Cited answer (for reference):

> Short answer: Cached is the size of the page cache. Buffers is the size of in-memory block I/O buffers. Cached matters; Buffers is largely irrelevant. > > Long answer: Cached is the size of the Linux page cache, minus the memory in the swap cache, which is represented by SwapCached (thus the total page cache size is Cached + SwapCached). Linux performs all file I/O through the page cache. Writes are implemented as simply marking as dirty the corresponding pages in the page cache; the flusher threads then periodically write back to disk any dirty pages. Reads are implemented by returning the data from the page cache; if the data is not yet in the cache, it is first populated. On a modern Linux system, Cached can easily be several gigabytes. It will shrink only in response to memory pressure. The system will purge the page cache along with swapping data out to disk to make available more memory as needed. > > Buffers are in-memory block I/O buffers. They are relatively short-lived. Prior to Linux kernel version 2.4, Linux had separate page and buffer caches. Since 2.4, the page and buffer cache are unified and Buffers is raw disk blocks not represented in the page cache—i.e., not file data. The Buffers metric is thus of minimal importance. On most systems, Buffers is often only tens of megabytes.

Solution 3 - Linux

"Buffers" represent how much portion of RAM is dedicated to cache disk blocks. "Cached" is similar like "Buffers", only this time it caches pages from file reading.

quote from:

Solution 4 - Linux

It's not 'quite' as simple as this, but it might help understand:

Buffer is for storing file metadata (permissions, location, etc). Every memory page is kept track of here.

Cache is for storing actual file contents.

Solution 5 - Linux

Explained by Red Hat:

Cache Pages:

A cache is the part of the memory which transparently stores data so that future requests for that data can be served faster. This memory is utilized by the kernel to cache disk data and improve i/o performance.

The Linux kernel is built in such a way that it will use as much RAM as it can to cache information from your local and remote filesystems and disks. As the time passes over various reads and writes are performed on the system, kernel tries to keep data stored in the memory for the various processes which are running on the system or the data that of relevant processes which would be used in the near future. The cache is not reclaimed at the time when process get stop/exit, however when the other processes requires more memory then the free available memory, kernel will run heuristics to reclaim the memory by storing the cache data and allocating that memory to new process.

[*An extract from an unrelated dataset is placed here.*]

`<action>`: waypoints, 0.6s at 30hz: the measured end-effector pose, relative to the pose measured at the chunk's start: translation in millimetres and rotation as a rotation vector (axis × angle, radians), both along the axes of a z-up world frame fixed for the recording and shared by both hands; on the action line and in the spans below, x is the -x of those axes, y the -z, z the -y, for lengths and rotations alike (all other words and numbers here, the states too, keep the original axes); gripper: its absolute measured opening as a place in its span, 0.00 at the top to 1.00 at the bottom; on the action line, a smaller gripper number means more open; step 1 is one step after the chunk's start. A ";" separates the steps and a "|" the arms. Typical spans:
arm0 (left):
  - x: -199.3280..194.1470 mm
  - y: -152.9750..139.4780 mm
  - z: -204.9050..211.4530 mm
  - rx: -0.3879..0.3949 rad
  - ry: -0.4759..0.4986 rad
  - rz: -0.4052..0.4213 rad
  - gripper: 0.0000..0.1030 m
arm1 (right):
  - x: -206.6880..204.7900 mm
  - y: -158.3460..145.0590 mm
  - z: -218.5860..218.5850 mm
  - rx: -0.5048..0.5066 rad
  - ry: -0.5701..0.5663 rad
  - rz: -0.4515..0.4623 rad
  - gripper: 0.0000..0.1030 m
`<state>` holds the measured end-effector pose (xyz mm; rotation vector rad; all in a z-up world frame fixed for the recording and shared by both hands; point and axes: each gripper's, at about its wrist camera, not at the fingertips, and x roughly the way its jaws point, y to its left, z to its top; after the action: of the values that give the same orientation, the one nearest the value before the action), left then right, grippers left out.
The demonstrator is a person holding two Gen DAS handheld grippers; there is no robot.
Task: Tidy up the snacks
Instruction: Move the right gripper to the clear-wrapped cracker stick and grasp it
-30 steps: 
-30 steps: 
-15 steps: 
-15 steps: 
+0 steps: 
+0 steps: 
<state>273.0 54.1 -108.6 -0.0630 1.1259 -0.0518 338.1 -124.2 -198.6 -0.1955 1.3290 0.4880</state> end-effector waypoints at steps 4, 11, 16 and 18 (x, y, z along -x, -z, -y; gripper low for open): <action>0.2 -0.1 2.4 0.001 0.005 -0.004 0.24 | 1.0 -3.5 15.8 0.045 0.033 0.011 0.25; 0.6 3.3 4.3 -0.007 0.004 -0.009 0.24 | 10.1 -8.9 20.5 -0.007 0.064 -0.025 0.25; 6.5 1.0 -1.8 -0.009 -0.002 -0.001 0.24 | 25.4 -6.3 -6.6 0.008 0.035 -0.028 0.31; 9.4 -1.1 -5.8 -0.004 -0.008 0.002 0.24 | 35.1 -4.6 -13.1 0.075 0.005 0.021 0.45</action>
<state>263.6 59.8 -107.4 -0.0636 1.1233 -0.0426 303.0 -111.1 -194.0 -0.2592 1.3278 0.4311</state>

When any kind of file/data is requested then the kernel will look for a copy of the part of the file the user is acting on, and, if no such copy exists, it will allocate one new page of cache memory and fill it with the appropriate contents read out from the disk.

The data that is stored within a cache might be values that have been computed earlier or duplicates of original values that are stored elsewhere in the disk. When some data is requested, the cache is first checked to see whether it contains that data. The data can be retrieved more quickly from the cache than from its source origin.

SysV shared memory segments are also accounted as a cache, though they do not represent any data on the disks. One can check the size of the shared memory segments using ipcs -m command and checking the bytes column.

Buffers:

Buffers are the disk block representation of the data that is stored under the page caches. Buffers contains the metadata of the files/data which resides under the page cache. Example: When there is a request of any data which is present in the page cache, first the kernel checks the data in the buffers which contain the metadata which points to the actual files/data contained in the page caches. Once from the metadata the actual block address of the file is known, it is picked up by the kernel for processing.

Solution 6 - Linux

buffer and cache.

A buffer is something that has yet to be "written" to disk.

A cache is something that has been "read" from the disk and stored for later use.

Solution 7 - Linux

I think this page will help understanding the difference between buffer and cache deeply. http://www.tldp.org/LDP/sag/html/buffer-cache.html

Reading from a disk is very slow compared to accessing (real) memory. In addition, it is common to read the same part of a disk several times during relatively short periods of time. For example, one might first read an e-mail message, then read the letter into an editor when replying to it, then make the mail program read it again when copying it to a folder. Or, consider how often the command ls might be run on a system with many users. By reading the information from disk only once and then keeping it in memory until no longer needed, one can speed up all but the first read. This is called disk buffering, and the memory used for the purpose is called the buffer cache.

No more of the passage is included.